You are viewing a plain text version of this content. The canonical link for it is here.
Posted to user@flink.apache.org by jaya sai <ja...@gmail.com> on 2019/07/25 22:48:27 UTC

question for handling db data

Hello,

I have a question on using flink, we have a small data set which does not
change often but have another data set which we need to compare with it and
it has lots of data

let say I have two collections geofence and locations in mongodb. Geofence
collection does not change often and relatively small, but we have location
data coming in at high amounts from clients and we need to calculate the
goefence entry exits based on geofence and location data point.
For calculating the entry and exit we were thinking of using flink CEP. But
our problem is sometimes geofence data changes and we need to update the in
memory store of the flink somehow

we were thinking of bootstrapping the memory of flink processor by loading
data on initial start and subscribe to kafaka topic to listen for geofence
changes and re-pull the data
Is this a valid approach ?

Thank you,

Re: question for handling db data

Posted by Oytun Tez <oy...@motaword.com>.
imagine an operator, ProcessFunction, it has 2 incoming data:
geofences via broadcast,
user location via normal data stream

geofence updates and user location updates will come separately into this
single operator.

1)
when geofence update comes via broadcast, the operator will update its
state with the new geofence rules. this.geofenceListState =
myNewGeofenceListState
this happens in processBroadcastElement() method.

whenever geofence data is updated, it will come to this operator, into
processBroadcastElement, and you will put the new geofence list into the
operator's state.

2)
when user location update comes to the operator, via regular stream, you
will access this.geofenceListState and do your calculations and collect()
whatever you need to collect at the end of computation.

regular stream comes, this time, to processElement() method.

-

geofence update will not affect the previously collected elements from
processElement. but Flink will make sure all of instances of this operator
in various task managers will get the same geofence update via
processBroadcastElement(), no matter whether the operator is keyed.

your processElement, meaning your user location updates, will do its
calculation via the latest geofence data from processBroadcastElement. when
geofence data is updated, user location updates from that point on will use
the new geofence data.

i hope this is more clear...






---
Oytun Tez

*M O T A W O R D*
The World's Fastest Human Translation Platform.
oytun@motaword.com — www.motaword.com


On Thu, Jul 25, 2019 at 7:08 PM jaya sai <ja...@gmail.com> wrote:

> Hi Oytun,
>
> Thanks for the quick reply, will study more
>
> so when we have a stream let say in kakfa for edit, delete and insert of
> geofences and add it to the flink broadcast downstream, what happens if the
> processing is taking place and we update the bounds of geofence ?
>
> when will the new data or how the updates take place and any impact on the
> geofence events out come based on the location data ?
>
> Thank you,
>
>
>
> On Thu, Jul 25, 2019 at 5:53 PM Oytun Tez <oy...@motaword.com> wrote:
>
>> Hi Jaya,
>>
>> Broadcast pattern may help here.
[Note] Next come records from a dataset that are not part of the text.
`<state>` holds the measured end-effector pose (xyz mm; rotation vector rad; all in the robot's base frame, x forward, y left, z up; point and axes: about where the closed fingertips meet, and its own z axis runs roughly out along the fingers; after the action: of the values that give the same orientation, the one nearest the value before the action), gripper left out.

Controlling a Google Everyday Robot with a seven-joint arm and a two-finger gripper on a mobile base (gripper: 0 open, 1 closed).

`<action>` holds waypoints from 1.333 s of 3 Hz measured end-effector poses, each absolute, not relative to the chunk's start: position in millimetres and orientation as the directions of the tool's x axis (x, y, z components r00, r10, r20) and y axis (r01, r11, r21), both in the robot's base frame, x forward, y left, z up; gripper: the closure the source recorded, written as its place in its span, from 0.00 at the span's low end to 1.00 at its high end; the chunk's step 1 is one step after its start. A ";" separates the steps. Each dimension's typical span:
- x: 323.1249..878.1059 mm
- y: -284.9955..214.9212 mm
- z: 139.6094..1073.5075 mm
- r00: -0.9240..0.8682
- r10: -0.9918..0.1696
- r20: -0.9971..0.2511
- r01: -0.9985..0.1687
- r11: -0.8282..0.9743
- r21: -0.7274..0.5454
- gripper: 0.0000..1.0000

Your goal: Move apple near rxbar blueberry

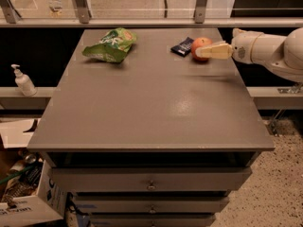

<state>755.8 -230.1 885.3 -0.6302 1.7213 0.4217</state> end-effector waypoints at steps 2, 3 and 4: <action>752.1 -229.5 891.7 -0.154 -0.152 -0.976 -0.614 0.789 -0.026 0.00; 751.4 -225.3 893.6 -0.144 -0.159 -0.977 -0.633 0.774 -0.033 0.00; 744.1 -237.8 890.7 -0.152 -0.171 -0.973 -0.645 0.764 -0.034 0.00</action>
Offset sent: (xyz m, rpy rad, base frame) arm -0.0037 0.0005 0.0064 0.0359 -0.0041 0.0007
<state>744.1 -237.8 890.7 -0.6494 1.7042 0.4682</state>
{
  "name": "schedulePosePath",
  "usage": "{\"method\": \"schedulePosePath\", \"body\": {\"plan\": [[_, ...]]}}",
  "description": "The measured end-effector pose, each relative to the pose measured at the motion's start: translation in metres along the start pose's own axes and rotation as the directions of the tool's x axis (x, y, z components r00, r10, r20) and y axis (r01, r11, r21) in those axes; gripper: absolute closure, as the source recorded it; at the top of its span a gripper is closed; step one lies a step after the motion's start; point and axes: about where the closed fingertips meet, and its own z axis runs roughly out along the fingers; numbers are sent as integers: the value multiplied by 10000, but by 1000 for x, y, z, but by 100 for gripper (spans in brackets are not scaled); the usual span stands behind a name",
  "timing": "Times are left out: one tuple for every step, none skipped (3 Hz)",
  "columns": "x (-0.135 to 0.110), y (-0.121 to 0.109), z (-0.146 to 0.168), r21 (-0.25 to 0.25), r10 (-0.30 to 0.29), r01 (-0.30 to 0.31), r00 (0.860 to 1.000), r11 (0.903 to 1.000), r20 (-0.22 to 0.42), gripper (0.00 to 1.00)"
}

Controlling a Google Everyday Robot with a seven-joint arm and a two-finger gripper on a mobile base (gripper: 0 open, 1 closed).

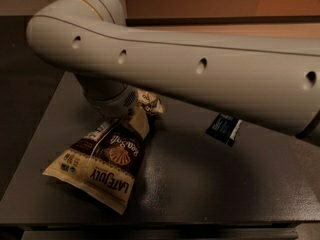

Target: Pick brown chip bag

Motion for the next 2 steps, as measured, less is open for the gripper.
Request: {"method": "schedulePosePath", "body": {"plan": [[13,-8,-20,308,262,-273,9991,9992,332,88],[29,-15,-38,572,537,-577,9962,9967,691,100]]}}
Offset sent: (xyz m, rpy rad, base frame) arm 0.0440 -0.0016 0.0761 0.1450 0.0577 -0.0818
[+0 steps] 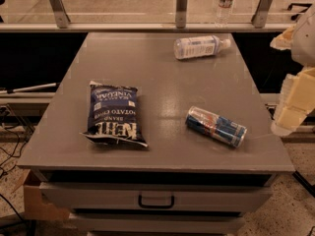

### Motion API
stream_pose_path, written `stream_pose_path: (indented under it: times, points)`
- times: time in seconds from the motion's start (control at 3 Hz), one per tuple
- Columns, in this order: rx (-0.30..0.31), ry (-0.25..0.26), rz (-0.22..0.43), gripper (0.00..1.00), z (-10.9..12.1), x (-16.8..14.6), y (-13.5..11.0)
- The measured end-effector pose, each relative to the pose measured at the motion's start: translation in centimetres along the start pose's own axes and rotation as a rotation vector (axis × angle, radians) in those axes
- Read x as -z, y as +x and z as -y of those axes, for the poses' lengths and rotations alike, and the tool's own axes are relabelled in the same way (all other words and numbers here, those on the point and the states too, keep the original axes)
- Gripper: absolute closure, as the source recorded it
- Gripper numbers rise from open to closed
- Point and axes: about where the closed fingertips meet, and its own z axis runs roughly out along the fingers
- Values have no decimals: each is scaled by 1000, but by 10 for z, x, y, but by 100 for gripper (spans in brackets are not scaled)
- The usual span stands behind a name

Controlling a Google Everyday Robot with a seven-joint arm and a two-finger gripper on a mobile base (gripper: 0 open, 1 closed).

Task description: Place blue plastic bottle upright

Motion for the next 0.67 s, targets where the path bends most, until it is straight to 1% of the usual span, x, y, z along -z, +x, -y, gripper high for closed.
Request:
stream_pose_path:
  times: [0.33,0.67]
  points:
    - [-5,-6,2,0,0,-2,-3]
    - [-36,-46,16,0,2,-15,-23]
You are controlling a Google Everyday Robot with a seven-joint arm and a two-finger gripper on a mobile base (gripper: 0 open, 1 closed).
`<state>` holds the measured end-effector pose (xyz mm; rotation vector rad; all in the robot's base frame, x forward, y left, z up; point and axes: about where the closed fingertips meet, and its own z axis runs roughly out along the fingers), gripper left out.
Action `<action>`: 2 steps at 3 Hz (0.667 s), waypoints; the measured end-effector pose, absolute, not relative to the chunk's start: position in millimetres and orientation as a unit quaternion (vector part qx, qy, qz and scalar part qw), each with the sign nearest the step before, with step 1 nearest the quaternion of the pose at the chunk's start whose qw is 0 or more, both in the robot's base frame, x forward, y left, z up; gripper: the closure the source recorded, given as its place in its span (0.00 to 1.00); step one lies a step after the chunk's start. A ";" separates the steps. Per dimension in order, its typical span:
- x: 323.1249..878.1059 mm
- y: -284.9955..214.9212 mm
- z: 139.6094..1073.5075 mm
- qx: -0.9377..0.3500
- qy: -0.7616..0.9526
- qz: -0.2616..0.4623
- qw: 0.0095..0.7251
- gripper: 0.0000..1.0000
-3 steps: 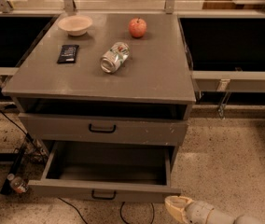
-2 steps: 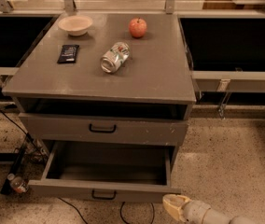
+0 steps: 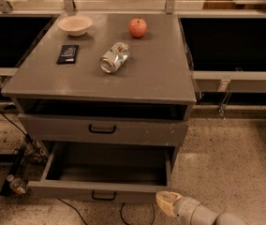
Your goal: Close middle drawer
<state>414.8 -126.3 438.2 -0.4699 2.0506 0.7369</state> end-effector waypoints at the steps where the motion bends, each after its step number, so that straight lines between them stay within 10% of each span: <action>1: 420.1 -123.7 432.2 -0.182 0.826 0.303 0.440 1.00; 2: 421.4 -123.0 432.7 -0.180 0.825 0.305 0.440 1.00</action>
Offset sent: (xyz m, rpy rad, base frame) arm 0.0172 0.0054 -0.0166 0.0480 0.0161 -0.0179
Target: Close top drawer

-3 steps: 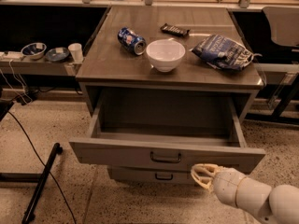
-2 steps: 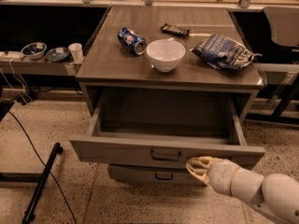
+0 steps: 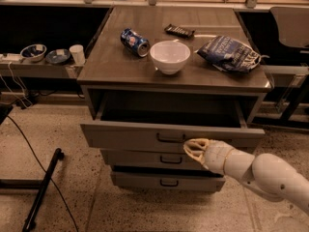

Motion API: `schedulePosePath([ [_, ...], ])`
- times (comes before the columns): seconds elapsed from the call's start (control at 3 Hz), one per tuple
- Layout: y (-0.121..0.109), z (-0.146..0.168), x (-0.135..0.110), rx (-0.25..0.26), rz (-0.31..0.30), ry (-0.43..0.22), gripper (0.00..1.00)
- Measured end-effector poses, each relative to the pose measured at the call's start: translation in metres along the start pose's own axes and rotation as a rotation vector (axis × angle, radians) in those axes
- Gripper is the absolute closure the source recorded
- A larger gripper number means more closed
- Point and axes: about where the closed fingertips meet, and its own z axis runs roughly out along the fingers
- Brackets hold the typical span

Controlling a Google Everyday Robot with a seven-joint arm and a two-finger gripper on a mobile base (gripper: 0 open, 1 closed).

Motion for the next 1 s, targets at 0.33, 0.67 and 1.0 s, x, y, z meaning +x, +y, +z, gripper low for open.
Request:
schedulePosePath([
  [0.33, -0.029, 0.033, -0.011, 0.000, -0.044, 0.013, 1.00],
  [0.67, -0.049, 0.052, -0.012, -0.026, -0.030, 0.018, 1.00],
  [1.0, -0.047, 0.053, -0.010, -0.026, -0.030, 0.018, 1.00],
])
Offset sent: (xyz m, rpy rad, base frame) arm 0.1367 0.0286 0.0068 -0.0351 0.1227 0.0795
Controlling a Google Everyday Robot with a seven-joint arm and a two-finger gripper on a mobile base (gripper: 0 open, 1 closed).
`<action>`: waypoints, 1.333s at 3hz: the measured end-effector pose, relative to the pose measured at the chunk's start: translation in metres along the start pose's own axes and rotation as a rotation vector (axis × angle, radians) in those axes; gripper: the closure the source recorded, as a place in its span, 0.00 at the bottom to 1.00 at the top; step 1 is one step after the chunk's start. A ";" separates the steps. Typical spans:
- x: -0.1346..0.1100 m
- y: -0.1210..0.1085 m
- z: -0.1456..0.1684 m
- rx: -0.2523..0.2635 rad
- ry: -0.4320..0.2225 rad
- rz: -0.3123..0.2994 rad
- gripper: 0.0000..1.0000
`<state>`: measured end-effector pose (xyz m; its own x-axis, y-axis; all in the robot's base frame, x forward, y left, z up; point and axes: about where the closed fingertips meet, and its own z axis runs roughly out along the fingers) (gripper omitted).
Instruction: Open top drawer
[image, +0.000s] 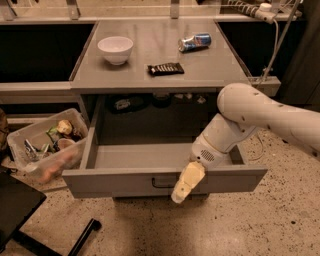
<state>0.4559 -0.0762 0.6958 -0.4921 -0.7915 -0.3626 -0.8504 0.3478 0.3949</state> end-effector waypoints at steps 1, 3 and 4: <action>0.004 0.008 0.005 -0.039 0.009 0.004 0.00; 0.036 0.037 -0.024 -0.043 0.046 0.103 0.00; 0.050 0.045 -0.049 0.012 0.062 0.147 0.00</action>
Offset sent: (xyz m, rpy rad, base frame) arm -0.0526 -0.0269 0.0205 -0.0142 0.1447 -0.0499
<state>0.4027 -0.1246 0.7369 -0.5996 -0.7608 -0.2485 -0.7721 0.4681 0.4299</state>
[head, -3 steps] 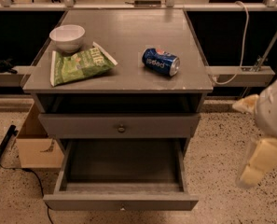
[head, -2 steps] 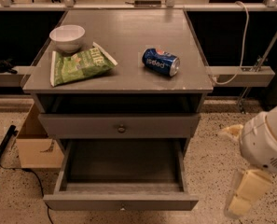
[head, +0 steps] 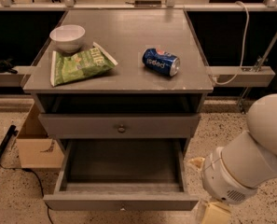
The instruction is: Close middle drawer
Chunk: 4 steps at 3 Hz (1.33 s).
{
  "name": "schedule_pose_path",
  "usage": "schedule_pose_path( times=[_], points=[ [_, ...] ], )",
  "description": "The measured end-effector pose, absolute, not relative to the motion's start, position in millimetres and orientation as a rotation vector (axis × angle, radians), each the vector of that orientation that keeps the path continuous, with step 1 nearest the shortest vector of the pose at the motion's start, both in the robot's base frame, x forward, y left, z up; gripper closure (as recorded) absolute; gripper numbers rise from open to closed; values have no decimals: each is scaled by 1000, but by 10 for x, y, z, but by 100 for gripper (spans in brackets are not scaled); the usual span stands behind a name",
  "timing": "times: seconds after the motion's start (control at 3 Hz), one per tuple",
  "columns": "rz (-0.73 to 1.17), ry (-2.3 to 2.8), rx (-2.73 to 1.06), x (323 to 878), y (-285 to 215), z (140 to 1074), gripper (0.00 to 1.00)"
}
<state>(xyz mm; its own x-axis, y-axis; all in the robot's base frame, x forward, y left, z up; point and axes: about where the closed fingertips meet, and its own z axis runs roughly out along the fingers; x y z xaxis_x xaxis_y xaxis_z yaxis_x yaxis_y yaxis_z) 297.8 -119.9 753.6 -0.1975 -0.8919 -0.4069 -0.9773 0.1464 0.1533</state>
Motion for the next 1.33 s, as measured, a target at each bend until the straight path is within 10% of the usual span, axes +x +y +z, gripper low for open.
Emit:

Take a look at this:
>> https://ci.apache.org/projects/flink/flink-docs-release-1.8/dev/stream/state/broadcast_state.html
>>
>> You'll still keep your geofence data as a stream (depending on the data
>> and use case, maybe the whole list of geofence as a single stream item),
>> broadcast the stream to downstream operators, which will now have geofence
>> data in their state as their slow changing data (processBroadcastElement),
>> and the user location regularly coming to the operator (processElement).
>>
>>
>>
>>
>>
>> ---
>> Oytun Tez
>>
>> *M O T A W O R D*
>> The World's Fastest Human Translation Platform.
>> oytun@motaword.com — www.motaword.com
>>
>>
>> On Thu, Jul 25, 2019 at 6:48 PM jaya sai <ja...@gmail.com> wrote:
>>
>>> Hello,
>>>
>>> I have a question on using flink, we have a small data set which does
>>> not change often but have another data set which we need to compare with it
>>> and it has lots of data
>>>
>>> let say I have two collections geofence and locations in mongodb.
>>> Geofence collection does not change often and relatively small, but we have
>>> location data coming in at high amounts from clients and we need to
>>> calculate the goefence entry exits based on geofence and location data
>>> point.
>>> For calculating the entry and exit we were thinking of using flink CEP.
>>> But our problem is sometimes geofence data changes and we need to update
>>> the in memory store of the flink somehow
>>>
>>> we were thinking of bootstrapping the memory of flink processor by
>>> loading data on initial start and subscribe to kafaka topic to listen for
>>> geofence changes and re-pull the data
>>> Is this a valid approach ?
>>>
>>> Thank you,
>>>
>>

Re: question for handling db data

Posted by Oytun Tez <oy...@motaword.com>.
Hi Jaya,

Broadcast pattern may help here. Take a look at this:
https://ci.apache.org/projects/flink/flink-docs-release-1.8/dev/stream/state/broadcast_state.html

You'll still keep your geofence data as a stream (depending on the data and
use case, maybe the whole list of geofence as a single stream item),
broadcast the stream to downstream operators, which will now have geofence
data in their state as their slow changing data (processBroadcastElement),
and the user location regularly coming to the operator (processElement).





---
Oytun Tez

*M O T A W O R D*
The World's Fastest Human Translation Platform.
oytun@motaword.com — www.motaword.com


On Thu, Jul 25, 2019 at 6:48 PM jaya sai <ja...@gmail.com> wrote:

> Hello,
>
> I have a question on using flink, we have a small data set which does not
> change often but have another data set which we need to compare with it and
> it has lots of data
>
> let say I have two collections geofence and locations in mongodb. Geofence
> collection does not change often and relatively small, but we have location
> data coming in at high amounts from clients and we need to calculate the
> goefence entry exits based on geofence and location data point.
> For calculating the entry and exit we were thinking of using flink CEP.
> But our problem is sometimes geofence data changes and we need to update
> the in memory store of the flink somehow
>
> we were thinking of bootstrapping the memory of flink processor by loading
> data on initial start and subscribe to kafaka topic to listen for geofence
> changes and re-pull the data
> Is this a valid approach ?
>
> Thank you,
>